YOUR ASSIGNMENT
Restrict the output to the lines below starting at the one that contains "Would you be able to locate the purple" and ending at the one that contains "<point>184,126</point>", and restate them word for word, both ends included.

[Recorded data]
——————
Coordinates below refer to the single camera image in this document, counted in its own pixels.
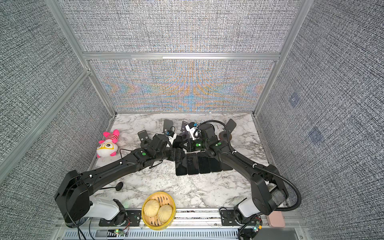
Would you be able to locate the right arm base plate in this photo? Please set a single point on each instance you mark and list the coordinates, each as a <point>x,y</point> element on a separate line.
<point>228,217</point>

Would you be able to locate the brown right phone stand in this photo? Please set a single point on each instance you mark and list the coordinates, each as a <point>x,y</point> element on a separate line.
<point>231,125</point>

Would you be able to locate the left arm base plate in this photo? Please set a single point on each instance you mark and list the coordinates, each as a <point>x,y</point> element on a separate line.
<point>133,216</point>

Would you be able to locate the yellow bamboo steamer basket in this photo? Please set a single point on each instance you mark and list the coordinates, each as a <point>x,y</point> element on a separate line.
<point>164,199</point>

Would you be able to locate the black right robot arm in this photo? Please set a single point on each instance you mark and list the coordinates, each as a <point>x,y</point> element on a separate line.
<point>268,187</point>

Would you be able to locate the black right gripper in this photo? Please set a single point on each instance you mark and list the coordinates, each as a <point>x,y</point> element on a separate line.
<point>190,147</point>

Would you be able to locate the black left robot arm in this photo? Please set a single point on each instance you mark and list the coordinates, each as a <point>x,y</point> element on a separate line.
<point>73,196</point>

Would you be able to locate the brown round phone stand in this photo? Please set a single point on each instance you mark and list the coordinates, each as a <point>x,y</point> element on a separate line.
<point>168,124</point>

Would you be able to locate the black spoon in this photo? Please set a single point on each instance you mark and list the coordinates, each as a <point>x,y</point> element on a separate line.
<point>117,188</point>

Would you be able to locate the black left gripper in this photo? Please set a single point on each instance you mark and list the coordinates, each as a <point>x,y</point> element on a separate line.
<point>177,156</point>

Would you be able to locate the left steamed bun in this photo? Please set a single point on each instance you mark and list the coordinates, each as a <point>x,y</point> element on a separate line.
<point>151,208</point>

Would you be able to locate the pink white plush toy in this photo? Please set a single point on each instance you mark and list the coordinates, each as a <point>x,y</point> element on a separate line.
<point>108,147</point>

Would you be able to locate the aluminium front rail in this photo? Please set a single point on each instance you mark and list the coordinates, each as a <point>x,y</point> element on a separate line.
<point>188,224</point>

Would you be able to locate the black round phone stand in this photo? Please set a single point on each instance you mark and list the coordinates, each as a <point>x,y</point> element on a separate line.
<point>143,136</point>

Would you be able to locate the right steamed bun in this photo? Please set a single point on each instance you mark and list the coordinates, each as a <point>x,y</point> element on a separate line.
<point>165,213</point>

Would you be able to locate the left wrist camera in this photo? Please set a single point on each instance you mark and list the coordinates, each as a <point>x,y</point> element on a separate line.
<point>171,137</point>

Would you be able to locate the pink phone case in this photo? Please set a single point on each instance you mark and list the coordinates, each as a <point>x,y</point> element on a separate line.
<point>276,220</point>

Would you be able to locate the purple round phone stand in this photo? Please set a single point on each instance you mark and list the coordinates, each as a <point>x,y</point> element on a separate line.
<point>184,126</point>

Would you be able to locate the steamed bun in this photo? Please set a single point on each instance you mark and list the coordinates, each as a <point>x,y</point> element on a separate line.
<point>151,208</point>
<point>165,213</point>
——————
RESULT OF THIS EXERCISE
Would you be able to locate the purple round phone stand in this photo? Please set a single point on each instance you mark and list the coordinates, each as a <point>x,y</point> element on a separate line.
<point>184,126</point>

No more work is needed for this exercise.